Tuesday, March 18, 2008

Hold your fire.....

Communication is so essential to our human experience. If we are to live in communion we need to communicate, we need to share ideas, to compare and contrast them. We need to enter into dialog, listen attentively and be able to thoughtfully react to what the other person is saying really saying. Good, honest, open conversation is and should always be the preferred way of communicating. When you speak with someone in person, you can hear their words, you can see their expressions and gestures, in a way good conversation can be an incredible window into another persons heart. What a privileged place to be. In conversation we realize that there is a person, convictions and feelings behind the words shared. There is so much more than just words or concepts.

Yes, there is a person, a person loved by God, a person who deserves our respect our sister or our brother.

So here is my question...

Is email a valid way of communicating? Is it possible to converse to communicate with email? I wonder. With email it is so easy to see just a bunch of words on a page and to forget that there is a person behind those words. It is so easy to fail to ask very very important questions like... Why is she/he saying what they are saying ? How close are their words to their heart? Sometimes because email is almost instantaneous it doesn't allow us to ponder, to think, to question our own feelings or put them into perspective. It is so easy to hit the send button and fire away forgetting there is a person at the other end. Sometimes we just blast away and ask questions later.
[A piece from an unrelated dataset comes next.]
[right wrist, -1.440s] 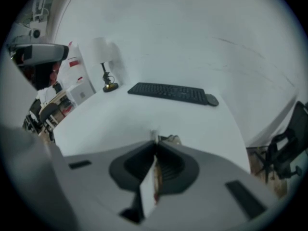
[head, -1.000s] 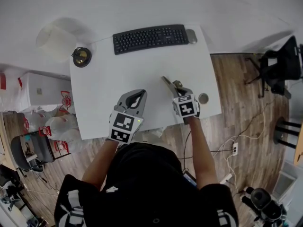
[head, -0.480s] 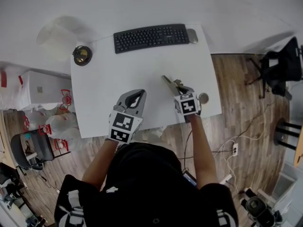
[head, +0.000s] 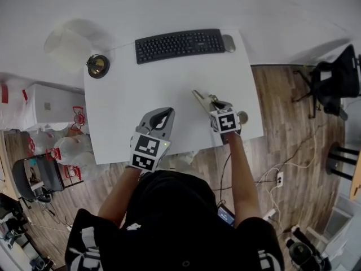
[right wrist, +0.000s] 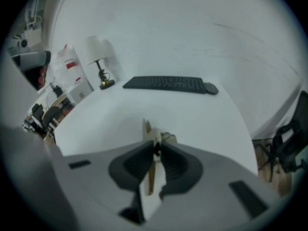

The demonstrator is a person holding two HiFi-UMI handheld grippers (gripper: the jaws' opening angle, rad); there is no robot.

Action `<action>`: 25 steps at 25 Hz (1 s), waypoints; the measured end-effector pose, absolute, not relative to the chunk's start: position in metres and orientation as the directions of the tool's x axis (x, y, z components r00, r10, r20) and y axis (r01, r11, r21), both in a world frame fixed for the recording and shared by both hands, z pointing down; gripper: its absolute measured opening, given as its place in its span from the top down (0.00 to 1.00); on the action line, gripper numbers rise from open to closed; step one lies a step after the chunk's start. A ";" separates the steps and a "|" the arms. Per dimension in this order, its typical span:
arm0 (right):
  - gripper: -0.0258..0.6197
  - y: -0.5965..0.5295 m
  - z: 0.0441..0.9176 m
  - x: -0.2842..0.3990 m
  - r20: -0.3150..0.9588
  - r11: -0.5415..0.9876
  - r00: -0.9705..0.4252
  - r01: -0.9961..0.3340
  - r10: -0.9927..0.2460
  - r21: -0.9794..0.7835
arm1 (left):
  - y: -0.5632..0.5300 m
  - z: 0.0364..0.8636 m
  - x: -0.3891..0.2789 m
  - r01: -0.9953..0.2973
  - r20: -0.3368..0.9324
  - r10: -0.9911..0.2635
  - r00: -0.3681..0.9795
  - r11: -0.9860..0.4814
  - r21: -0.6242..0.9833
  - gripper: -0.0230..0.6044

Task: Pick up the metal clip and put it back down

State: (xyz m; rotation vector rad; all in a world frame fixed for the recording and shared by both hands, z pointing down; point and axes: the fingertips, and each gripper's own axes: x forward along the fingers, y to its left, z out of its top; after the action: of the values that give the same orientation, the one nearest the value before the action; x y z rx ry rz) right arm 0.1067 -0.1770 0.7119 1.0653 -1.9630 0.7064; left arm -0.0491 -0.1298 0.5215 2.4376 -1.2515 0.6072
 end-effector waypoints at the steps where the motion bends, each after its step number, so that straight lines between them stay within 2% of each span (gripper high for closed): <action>1: 0.88 -0.176 0.713 0.107 0.837 0.492 -0.346 -0.864 -0.425 -0.107 | -0.129 0.522 -0.048 -0.824 0.513 -0.681 0.523 -0.559 0.098 0.93; 18: 0.78 -0.172 0.731 0.118 0.868 0.460 -0.320 -0.880 -0.381 -0.122 | -0.130 0.526 -0.052 -0.833 0.524 -0.683 0.510 -0.544 0.101 0.93; 25: 0.78 -0.174 0.729 0.123 0.867 0.448 -0.314 -0.886 -0.387 -0.121 | -0.131 0.528 -0.051 -0.832 0.520 -0.684 0.512 -0.546 0.101 0.93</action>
State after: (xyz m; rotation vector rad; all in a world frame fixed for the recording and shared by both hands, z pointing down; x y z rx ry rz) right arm 0.1228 -0.1740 0.7289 1.0733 -1.8923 0.7815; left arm -0.0509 -0.1311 0.5277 2.4200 -1.2625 0.6116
I confess while I've gotten better sometimes my email trigger is still too quick, not calculated or thought out enough. I usually fire away when I am hit unsuspectingly, when I didn't see something coming when I feel under fire if you will. Maybe we should have a heart monitor installed on our computers which refuses to send an email if our palms are sweaty or our heart is racing too fast. That would be too easy.... maybe we (I) should just learn how to pause even when we/I feel that we/I am being ambushed not respected or even under attack. It is so difficult to "hold your fire" but I think that is was God calls us to do...

Can we communicate with email... sure... about things like "were is the meeting? where is my next class, what are we doing this weekend what movie do you want to see".... etc. Email is great for unimportant stuff..
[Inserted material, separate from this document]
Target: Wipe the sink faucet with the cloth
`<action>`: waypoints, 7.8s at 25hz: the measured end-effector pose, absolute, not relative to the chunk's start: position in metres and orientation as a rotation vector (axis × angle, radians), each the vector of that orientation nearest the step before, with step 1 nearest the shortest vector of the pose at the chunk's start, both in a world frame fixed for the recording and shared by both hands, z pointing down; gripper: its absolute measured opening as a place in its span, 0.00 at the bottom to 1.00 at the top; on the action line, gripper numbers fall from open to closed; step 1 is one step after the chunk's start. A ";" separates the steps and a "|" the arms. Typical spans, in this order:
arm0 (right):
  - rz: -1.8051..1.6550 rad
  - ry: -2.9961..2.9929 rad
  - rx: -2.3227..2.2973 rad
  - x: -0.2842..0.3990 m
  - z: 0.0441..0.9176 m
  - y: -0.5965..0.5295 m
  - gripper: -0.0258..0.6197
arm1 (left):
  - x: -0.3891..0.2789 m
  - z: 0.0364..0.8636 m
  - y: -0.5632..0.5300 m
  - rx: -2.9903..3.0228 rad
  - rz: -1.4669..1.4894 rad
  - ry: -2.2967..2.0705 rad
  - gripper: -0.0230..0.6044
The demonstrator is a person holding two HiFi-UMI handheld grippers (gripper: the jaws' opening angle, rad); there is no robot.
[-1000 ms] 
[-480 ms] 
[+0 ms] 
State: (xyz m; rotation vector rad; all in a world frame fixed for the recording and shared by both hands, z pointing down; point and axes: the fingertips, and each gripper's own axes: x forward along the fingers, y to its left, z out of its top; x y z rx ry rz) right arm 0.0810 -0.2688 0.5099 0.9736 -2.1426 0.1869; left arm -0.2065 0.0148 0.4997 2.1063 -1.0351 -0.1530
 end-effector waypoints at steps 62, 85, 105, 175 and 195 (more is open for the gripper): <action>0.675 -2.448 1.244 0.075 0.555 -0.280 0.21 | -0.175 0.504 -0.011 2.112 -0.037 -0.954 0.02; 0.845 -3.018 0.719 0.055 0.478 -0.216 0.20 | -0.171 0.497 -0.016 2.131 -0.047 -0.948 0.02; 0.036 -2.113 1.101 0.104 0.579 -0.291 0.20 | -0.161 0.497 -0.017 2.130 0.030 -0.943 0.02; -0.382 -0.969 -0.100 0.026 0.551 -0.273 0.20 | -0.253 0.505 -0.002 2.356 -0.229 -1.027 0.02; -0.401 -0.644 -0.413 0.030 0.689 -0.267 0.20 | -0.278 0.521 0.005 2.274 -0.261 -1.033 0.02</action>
Hold your fire indeed.... if you don't it will keep you humble. Tell me about it.


PS...
I started this blog so that I could find another way to share my life with the people of God. To let the readers see who we are and how we think, or at least who I am and what I how I think as a friar priest. Quite often I wonder if anyone really reads it or if it matters... Just when I was growing a little lax in my sharing a young man from Conaty 303 stepped up and said Fr. Bob could you write a little more in your blog? That meant so much to me... Thanks.... wild one

PPS
If anyone has any ideas for an Easter Vigil Homily I'm open for suggestions.

3 comments:

sodajunkie said...

Well, I check your blog several times a week!! Mostly because I miss your homilies and insightful words! I think more people than you know read your blog. Keep it up!!!!

Miss you!
John R.

Rev. Vaughn W. Thurston-Cox said...

To some extent you are right. As an Asbury alum, I check in regularly into their First Class e-dialogs. They tend to be political or theological in nature and elicit strong emotions. Periodically, a community member or two will step in and remind us that we converse as brothers and sisters in Christ.
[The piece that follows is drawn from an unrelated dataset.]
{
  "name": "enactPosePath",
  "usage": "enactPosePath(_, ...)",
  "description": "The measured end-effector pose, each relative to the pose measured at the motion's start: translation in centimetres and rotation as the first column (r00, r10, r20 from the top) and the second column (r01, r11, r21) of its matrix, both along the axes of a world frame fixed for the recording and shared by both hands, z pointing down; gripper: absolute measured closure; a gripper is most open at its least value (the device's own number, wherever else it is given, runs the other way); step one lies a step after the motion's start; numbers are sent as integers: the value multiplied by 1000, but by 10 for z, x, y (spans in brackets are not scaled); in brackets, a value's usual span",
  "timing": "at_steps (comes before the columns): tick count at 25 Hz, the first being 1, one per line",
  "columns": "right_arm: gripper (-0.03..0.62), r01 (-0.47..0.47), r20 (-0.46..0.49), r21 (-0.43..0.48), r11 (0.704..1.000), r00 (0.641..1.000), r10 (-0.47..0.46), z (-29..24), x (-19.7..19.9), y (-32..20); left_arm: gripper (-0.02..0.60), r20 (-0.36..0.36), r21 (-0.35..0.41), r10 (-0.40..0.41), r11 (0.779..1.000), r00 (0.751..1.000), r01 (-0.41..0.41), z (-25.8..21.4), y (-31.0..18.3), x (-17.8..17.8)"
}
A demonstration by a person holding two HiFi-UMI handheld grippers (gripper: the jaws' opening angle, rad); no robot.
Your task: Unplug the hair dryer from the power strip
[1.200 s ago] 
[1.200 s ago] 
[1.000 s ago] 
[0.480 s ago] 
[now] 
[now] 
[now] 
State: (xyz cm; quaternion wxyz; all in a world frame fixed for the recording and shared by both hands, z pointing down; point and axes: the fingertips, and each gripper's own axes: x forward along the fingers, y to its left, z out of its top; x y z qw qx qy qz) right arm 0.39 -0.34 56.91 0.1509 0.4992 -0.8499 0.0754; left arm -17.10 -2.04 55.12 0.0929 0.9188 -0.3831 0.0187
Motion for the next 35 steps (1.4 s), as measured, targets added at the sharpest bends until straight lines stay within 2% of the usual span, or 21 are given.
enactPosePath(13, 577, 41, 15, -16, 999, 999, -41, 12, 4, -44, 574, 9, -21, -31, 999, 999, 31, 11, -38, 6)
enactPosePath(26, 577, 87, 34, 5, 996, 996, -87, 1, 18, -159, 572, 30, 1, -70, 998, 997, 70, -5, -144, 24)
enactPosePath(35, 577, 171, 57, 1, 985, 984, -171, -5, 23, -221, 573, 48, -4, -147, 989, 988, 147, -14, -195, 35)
I don't know if we need a heart monitor on our computer, but we need to keep a picture of that other person in our minds, their hurts and pains.

-M said...

I think John is right. It's been almost three years since I've heard your insights and homilies, and I'm on here every couple of weeks, and just when I need some encouragement or reminder that God is VIBRANTLY alive in this world, something you've posted touches my heart. Thanks Fr. Bob!!